Kenyan and Haitian authorities urged foreign partners on Friday to uphold their commitment to the United Nations-backed peacekeeping force in Haiti.
They stated that the mission need additional resources and that its budget will expire in March 2025.
Kenya, which is leading the campaign to combat gang violence in the Caribbean nation, has dispatched around 400 officers.
They are joined by about two dozen Jamaican police officers and troops, but the total falls far short of the 2,500 offered by several countries, including Chad, Benin, Bangladesh, and Barbados, for the operation.
Kenyan President, William Ruto, who met with Haiti Prime Minister Garry Conille in Nairobi on Friday, said Kenya would deploy 600 additional officers next month.
The U.N. has $85 million in pledges for the mission, of which $68 million has been received.
Mr. Conille asked international partners to send the officers they’d pledged to ensure the “contingent from Kenya has the resources they need.”
He said his regular meetings with the Kenyan commander were filled with words of encouragement that the fight against Haiti’s gangs “is winnable.”

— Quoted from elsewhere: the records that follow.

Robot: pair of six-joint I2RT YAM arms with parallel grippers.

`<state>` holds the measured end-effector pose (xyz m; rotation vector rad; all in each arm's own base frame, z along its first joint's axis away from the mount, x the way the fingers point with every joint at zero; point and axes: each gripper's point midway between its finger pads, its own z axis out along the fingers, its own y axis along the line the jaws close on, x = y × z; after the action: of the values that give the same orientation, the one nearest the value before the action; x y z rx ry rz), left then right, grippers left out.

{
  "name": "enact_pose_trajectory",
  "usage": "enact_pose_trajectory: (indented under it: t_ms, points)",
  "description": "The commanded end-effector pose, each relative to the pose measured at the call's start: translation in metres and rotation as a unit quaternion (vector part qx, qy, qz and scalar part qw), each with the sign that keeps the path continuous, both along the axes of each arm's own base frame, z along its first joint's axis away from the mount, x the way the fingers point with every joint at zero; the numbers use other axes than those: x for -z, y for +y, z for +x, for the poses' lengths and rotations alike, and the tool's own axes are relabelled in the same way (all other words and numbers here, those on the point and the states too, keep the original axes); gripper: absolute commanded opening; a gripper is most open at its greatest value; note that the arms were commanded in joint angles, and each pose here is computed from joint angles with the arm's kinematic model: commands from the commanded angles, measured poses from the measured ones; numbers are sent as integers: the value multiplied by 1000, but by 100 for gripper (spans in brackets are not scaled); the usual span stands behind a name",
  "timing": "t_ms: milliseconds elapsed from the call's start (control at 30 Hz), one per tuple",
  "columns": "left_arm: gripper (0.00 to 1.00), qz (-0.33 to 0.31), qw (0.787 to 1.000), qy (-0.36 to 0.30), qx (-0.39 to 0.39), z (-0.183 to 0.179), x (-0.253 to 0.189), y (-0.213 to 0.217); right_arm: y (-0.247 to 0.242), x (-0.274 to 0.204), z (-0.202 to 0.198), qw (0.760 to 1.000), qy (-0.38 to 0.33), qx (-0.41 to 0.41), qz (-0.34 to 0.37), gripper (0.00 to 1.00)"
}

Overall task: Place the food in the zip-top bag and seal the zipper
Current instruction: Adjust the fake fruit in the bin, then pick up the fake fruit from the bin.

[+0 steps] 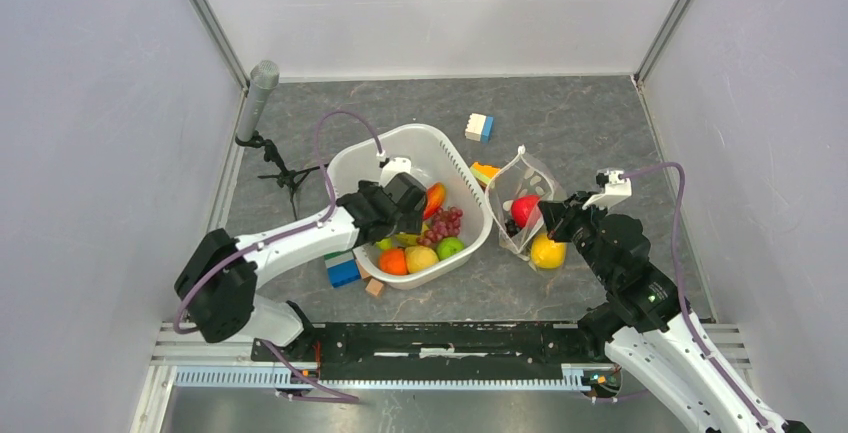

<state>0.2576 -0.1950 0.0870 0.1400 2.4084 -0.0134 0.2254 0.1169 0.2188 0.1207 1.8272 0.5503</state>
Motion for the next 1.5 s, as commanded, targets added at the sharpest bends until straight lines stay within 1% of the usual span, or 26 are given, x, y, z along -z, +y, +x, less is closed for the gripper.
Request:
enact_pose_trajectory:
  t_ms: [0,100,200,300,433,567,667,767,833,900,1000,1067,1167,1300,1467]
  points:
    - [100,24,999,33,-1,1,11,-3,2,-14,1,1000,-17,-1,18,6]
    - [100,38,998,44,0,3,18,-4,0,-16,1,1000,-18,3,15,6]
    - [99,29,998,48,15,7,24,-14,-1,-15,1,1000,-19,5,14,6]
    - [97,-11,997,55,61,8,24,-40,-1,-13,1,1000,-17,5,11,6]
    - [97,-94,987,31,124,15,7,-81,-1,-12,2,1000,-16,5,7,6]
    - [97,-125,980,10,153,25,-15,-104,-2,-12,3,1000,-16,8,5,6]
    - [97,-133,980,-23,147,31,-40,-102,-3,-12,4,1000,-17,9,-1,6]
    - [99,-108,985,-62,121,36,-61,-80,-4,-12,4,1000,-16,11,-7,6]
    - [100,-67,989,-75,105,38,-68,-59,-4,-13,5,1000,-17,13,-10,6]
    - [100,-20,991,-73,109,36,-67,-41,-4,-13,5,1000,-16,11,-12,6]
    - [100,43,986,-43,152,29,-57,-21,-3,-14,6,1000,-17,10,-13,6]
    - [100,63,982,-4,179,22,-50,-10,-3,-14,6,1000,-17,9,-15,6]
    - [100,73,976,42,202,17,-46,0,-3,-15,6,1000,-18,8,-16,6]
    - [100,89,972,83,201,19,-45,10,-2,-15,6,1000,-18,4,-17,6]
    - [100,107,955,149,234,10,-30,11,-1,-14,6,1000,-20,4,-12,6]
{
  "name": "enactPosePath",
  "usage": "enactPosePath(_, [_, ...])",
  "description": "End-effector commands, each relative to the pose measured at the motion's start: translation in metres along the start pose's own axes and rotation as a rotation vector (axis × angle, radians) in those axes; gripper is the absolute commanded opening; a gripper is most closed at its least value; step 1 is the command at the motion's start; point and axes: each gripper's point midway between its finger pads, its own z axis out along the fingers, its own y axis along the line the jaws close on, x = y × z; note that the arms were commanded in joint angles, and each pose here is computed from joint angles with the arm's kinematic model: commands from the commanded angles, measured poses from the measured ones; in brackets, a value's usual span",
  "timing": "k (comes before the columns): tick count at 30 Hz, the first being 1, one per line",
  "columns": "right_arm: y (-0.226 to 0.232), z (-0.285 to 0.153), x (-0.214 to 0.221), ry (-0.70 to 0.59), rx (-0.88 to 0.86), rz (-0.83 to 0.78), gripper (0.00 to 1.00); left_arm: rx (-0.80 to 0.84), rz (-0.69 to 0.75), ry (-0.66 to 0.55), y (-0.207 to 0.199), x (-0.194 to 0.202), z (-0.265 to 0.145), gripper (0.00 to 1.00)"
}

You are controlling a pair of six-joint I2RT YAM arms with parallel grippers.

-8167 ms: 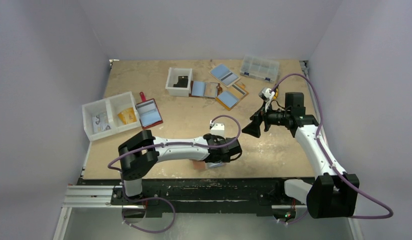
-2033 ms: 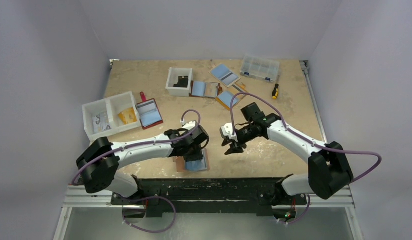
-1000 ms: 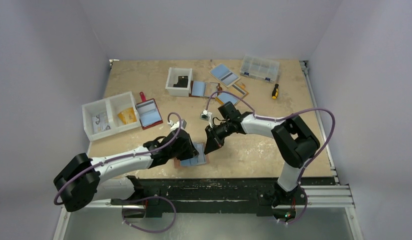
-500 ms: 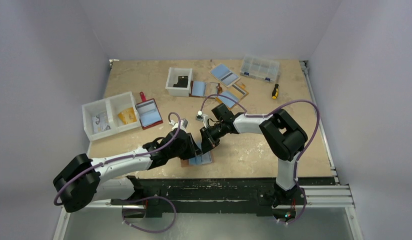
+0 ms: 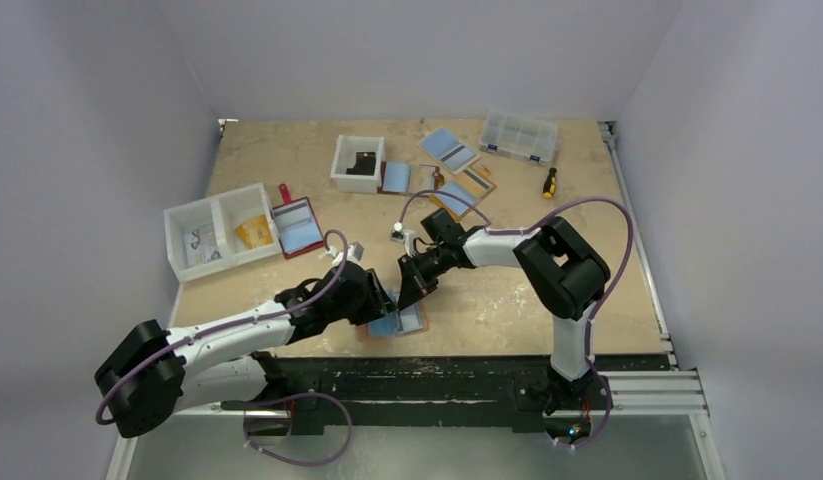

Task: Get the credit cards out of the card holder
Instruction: Open the card holder at the center of the board.

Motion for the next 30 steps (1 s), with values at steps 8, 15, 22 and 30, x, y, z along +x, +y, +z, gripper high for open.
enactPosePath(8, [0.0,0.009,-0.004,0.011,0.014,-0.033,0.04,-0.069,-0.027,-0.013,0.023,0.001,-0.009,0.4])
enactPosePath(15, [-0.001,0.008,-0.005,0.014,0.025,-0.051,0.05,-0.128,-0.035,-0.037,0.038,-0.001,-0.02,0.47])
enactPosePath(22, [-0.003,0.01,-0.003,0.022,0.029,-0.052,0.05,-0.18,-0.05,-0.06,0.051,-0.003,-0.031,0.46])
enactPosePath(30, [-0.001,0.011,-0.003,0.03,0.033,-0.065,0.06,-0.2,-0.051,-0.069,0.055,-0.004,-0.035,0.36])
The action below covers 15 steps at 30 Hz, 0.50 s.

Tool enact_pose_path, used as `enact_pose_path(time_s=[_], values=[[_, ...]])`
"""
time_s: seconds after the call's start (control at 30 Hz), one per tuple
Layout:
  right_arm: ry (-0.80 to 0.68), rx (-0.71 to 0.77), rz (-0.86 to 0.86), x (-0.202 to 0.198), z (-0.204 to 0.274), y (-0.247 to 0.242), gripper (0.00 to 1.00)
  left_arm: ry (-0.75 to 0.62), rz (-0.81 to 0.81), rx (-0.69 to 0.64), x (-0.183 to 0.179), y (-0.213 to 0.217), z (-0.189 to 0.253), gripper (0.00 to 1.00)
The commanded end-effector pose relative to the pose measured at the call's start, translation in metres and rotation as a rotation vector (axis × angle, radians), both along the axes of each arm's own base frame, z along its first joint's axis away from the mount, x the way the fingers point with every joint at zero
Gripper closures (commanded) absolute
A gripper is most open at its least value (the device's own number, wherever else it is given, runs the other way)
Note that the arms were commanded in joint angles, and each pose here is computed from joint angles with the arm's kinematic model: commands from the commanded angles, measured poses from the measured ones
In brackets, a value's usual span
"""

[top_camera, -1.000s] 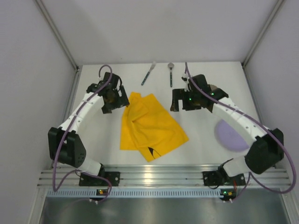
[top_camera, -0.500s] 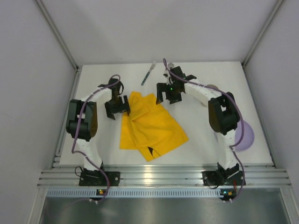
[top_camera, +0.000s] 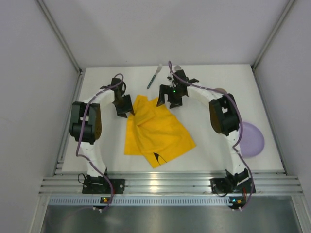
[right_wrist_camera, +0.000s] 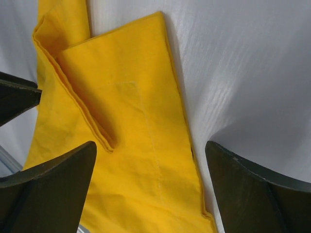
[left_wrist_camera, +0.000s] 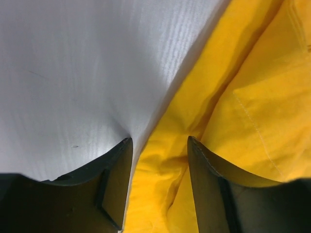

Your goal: Set the dinner table for one person

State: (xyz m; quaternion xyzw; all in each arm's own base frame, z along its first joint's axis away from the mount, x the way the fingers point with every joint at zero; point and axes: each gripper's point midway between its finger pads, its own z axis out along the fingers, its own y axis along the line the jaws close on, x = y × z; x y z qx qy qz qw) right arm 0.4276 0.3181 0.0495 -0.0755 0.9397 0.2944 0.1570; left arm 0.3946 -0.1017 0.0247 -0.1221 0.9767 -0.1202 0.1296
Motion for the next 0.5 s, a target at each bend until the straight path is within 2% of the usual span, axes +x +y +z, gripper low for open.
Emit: enact_pose_path(time_s=[0.0,0.07,0.13,0.2,0.23,0.27,0.33,0.37,0.43,0.47], values=[[0.032,0.049,0.007,-0.001,-0.01,0.02,0.07,0.047,-0.037,-0.099,-0.014,-0.018,-0.021,0.47],[0.071,0.064,0.017,-0.007,-0.019,0.025,0.16,0.042,-0.052,-0.15,-0.013,-0.027,-0.022,0.5],[0.088,0.07,0.026,-0.012,-0.023,0.03,0.2,0.047,-0.065,-0.209,-0.014,-0.037,-0.02,0.52],[0.097,0.074,0.036,-0.017,-0.026,0.031,0.33,0.044,-0.065,-0.221,-0.012,-0.039,-0.022,0.55],[0.099,0.076,0.039,-0.018,-0.027,0.032,0.39,0.049,-0.065,-0.217,-0.013,-0.039,-0.024,0.6],[0.107,0.082,0.044,-0.021,-0.028,0.032,0.51,0.051,-0.066,-0.216,-0.013,-0.039,-0.025,0.64],[0.112,0.083,0.048,-0.022,-0.029,0.031,0.64,0.056,-0.061,-0.207,-0.012,-0.037,-0.027,0.75],[0.113,0.083,0.056,-0.024,-0.029,0.03,0.74,0.061,-0.06,-0.201,-0.013,-0.036,-0.028,0.85],[0.105,0.088,0.054,-0.022,-0.025,0.028,0.8,0.066,-0.047,-0.181,-0.013,-0.032,-0.029,0.97],[0.107,0.086,0.056,-0.023,-0.025,0.027,0.83,0.068,-0.042,-0.17,-0.013,-0.031,-0.029,1.0]])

The gangs in Haiti have grown in power since the July 7, 2021 assassination of President Jovenel Moïse and are now estimated to control up to 80% of the capital. The surge in killings, rapes and kidnappings has led to a violent uprising by civilian vigilante groups.
A U.N. Security Council voted unanimously in early October to extend the mandate of the Kenya-led multinational force, after brushing off a call from Haiti to start talks on transforming it into a U.N. peacekeeping mission.